━━ Material provided ━━
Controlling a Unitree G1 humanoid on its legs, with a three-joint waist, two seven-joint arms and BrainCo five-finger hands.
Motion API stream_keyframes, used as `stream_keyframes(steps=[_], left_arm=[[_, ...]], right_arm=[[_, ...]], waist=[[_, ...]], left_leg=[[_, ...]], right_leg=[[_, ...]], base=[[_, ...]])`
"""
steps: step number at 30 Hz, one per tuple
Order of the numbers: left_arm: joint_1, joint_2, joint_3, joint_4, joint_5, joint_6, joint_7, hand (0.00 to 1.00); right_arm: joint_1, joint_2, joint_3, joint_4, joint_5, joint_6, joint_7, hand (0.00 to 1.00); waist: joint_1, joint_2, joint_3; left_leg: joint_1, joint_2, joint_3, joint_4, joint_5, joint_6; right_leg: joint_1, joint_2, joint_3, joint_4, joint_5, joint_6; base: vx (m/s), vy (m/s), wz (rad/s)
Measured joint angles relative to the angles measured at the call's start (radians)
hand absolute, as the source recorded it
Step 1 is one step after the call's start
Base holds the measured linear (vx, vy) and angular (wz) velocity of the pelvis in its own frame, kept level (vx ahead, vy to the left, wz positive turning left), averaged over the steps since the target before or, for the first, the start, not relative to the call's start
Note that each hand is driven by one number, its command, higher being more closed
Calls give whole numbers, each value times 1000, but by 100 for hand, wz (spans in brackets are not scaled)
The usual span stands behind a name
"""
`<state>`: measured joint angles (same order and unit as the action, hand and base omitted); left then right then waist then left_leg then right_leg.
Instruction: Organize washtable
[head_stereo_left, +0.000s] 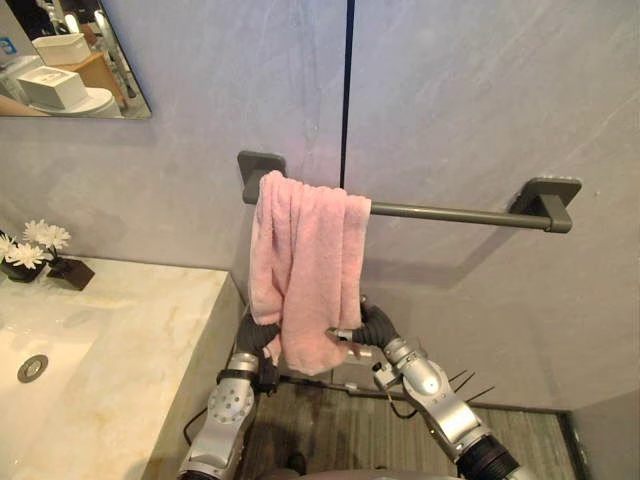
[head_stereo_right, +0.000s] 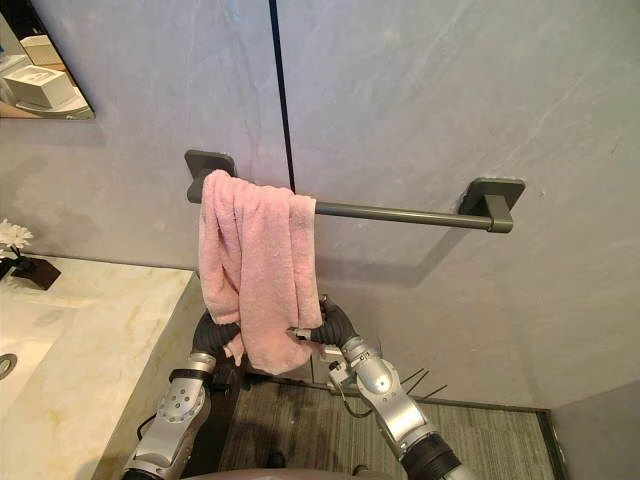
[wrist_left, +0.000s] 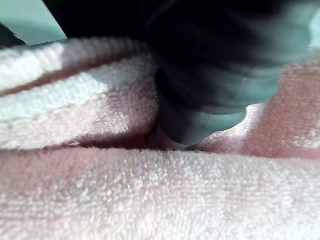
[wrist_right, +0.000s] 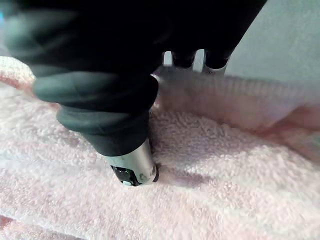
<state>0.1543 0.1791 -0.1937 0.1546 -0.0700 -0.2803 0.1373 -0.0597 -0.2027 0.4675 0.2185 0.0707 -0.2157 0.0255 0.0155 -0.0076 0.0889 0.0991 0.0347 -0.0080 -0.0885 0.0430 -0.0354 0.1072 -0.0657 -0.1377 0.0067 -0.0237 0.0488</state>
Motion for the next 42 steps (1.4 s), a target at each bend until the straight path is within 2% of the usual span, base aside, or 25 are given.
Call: stream_keyframes(steps=[4, 15, 21, 28, 34, 42], left_arm=[[4, 0, 2, 0, 0, -1, 0, 100], [28, -23, 44, -31, -18, -2, -9, 100], [26, -64, 44, -46, -46, -2, -56, 100], [22, -78, 44, -32, -82, 0, -72, 100], [21, -79, 46, 33, -97, 12, -72, 100], [16, -100, 53, 149, -98, 21, -72, 100]], right_arm=[[11, 6, -42, 0, -1, 0, -2, 100], [141, 14, -296, -89, -2, -4, -29, 100], [209, 73, -377, -125, -2, -6, -27, 100], [214, 118, -405, -101, -2, -8, -27, 100], [182, 144, -412, -36, -2, -21, -26, 100], [148, 160, -418, 35, -42, -27, -27, 100]], waist=[[1, -6, -4], [-3, -9, -5], [-15, -10, -5], [-44, -8, -5], [-46, -2, -5], [-44, 23, -14]], left_leg=[[0, 0, 0, -1, 0, -1], [16, 4, 36, -5, -2, 0], [15, 9, 71, -5, -10, -1], [20, 11, 94, -4, -19, -3], [20, 14, 102, -4, -21, -6], [25, 14, 98, -5, -20, -7]], right_leg=[[-3, 0, 1, 4, -1, 1], [-8, 0, 35, 5, -1, 2], [-25, 2, 69, 6, -1, 2], [-30, 13, 88, 5, 0, 3], [-33, 19, 95, 5, 1, 2], [-25, 21, 91, 2, 1, 2]], base=[[-24, -10, 0], [-17, -10, -9], [-13, -7, -16], [6, -16, -10], [-5, -12, -3], [-4, -4, 1]])
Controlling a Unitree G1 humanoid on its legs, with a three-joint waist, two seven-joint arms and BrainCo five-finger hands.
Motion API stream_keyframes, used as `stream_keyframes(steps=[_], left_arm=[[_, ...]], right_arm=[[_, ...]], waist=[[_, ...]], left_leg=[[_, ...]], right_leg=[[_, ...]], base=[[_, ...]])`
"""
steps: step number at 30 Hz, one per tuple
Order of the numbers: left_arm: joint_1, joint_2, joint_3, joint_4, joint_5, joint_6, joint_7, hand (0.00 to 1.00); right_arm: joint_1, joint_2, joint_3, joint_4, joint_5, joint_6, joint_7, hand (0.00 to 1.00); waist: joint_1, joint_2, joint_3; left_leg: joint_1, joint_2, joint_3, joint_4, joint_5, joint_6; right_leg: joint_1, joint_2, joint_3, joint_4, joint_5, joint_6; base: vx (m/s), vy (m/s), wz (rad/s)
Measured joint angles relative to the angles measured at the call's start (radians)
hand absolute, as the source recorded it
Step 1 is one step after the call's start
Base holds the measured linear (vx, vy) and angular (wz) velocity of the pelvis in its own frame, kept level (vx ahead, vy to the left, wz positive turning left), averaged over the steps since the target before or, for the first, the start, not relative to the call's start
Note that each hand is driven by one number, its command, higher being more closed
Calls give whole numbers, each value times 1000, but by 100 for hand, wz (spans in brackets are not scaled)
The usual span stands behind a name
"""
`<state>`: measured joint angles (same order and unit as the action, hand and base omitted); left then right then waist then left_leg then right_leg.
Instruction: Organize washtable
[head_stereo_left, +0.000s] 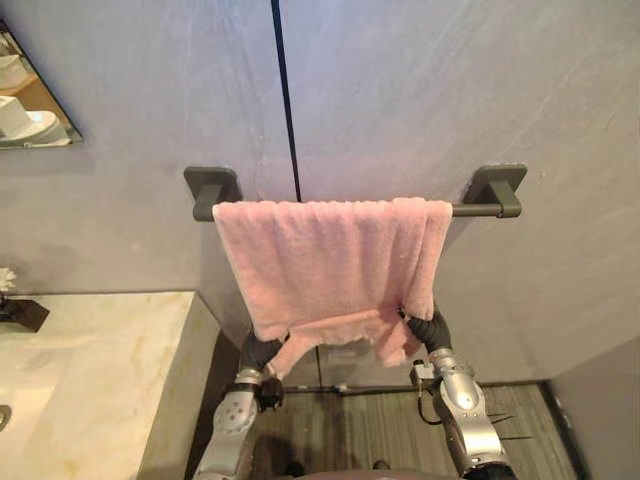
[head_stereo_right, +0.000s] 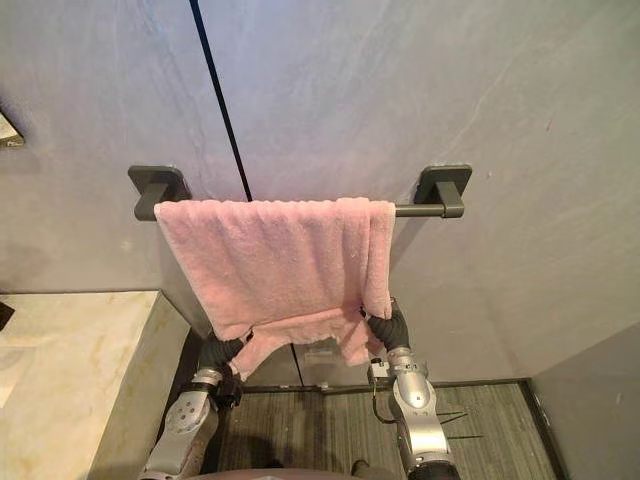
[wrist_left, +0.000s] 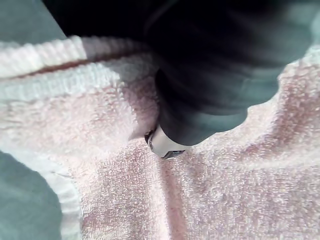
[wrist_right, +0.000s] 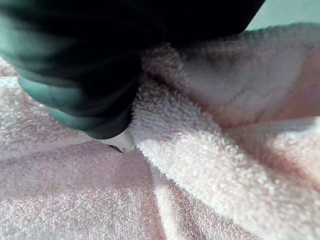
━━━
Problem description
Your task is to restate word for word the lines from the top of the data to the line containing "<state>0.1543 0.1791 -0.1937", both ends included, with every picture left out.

Answer to the exercise
Controlling a Unitree G1 humanoid on its legs, with a three-joint waist, two seven-joint arms and BrainCo five-finger hands.
Motion API stream_keyframes, used as `stream_keyframes(steps=[_], left_arm=[[_, ...]], right_arm=[[_, ...]], waist=[[_, ...]], left_leg=[[_, ...]], right_leg=[[_, ...]], base=[[_, ...]])`
"""
steps: step number at 30 Hz, one per tuple
Order of the numbers: left_arm: joint_1, joint_2, joint_3, joint_4, joint_5, joint_6, joint_7, hand (0.00 to 1.00); right_arm: joint_1, joint_2, joint_3, joint_4, joint_5, joint_6, joint_7, hand (0.00 to 1.00); waist: joint_1, joint_2, joint_3; left_leg: joint_1, joint_2, joint_3, joint_4, joint_5, joint_6; right_leg: joint_1, joint_2, joint_3, joint_4, joint_5, joint_6; base: vx (m/s), vy (m/s), wz (rad/s)
Measured joint angles relative to the angles measured at the call's start (radians)
hand absolute, as the source recorded it
Step 1 is one step after the call's start
Base holds the measured linear (vx, vy) and angular (wz) velocity of the pelvis in its own frame, kept level (vx ahead, vy to the left, wz positive turning left), averaged over the steps since the target before or, for the first, the start, not relative to the call's start
Note that each hand is driven by one number, its command, higher being more closed
Calls give whole numbers, each value times 1000, but by 100 for hand, wz (spans in brackets are not scaled)
The usual span stands behind a name
"""
`<state>`: measured joint angles (same order and unit as the action, hand and base omitted); left then right then waist then left_leg then right_leg.
Instruction: Organize washtable
[head_stereo_left, +0.000s] 
[head_stereo_right, +0.000s] 
[wrist_left, +0.000s] 
[wrist_right, +0.000s] 
<state>0.1543 0.1791 -0.1937 0.1546 -0.0700 -0.2803 0.1373 -0.0597 -0.2027 0.4675 0.2185 0.0707 -0.2157 0.0255 0.0155 -0.0076 0.0889 0.0991 0.0347 -0.0080 -0.0885 0.0430 -0.0354 0.1072 -0.0657 -0.1377 0.0067 -0.0237 0.0488</state>

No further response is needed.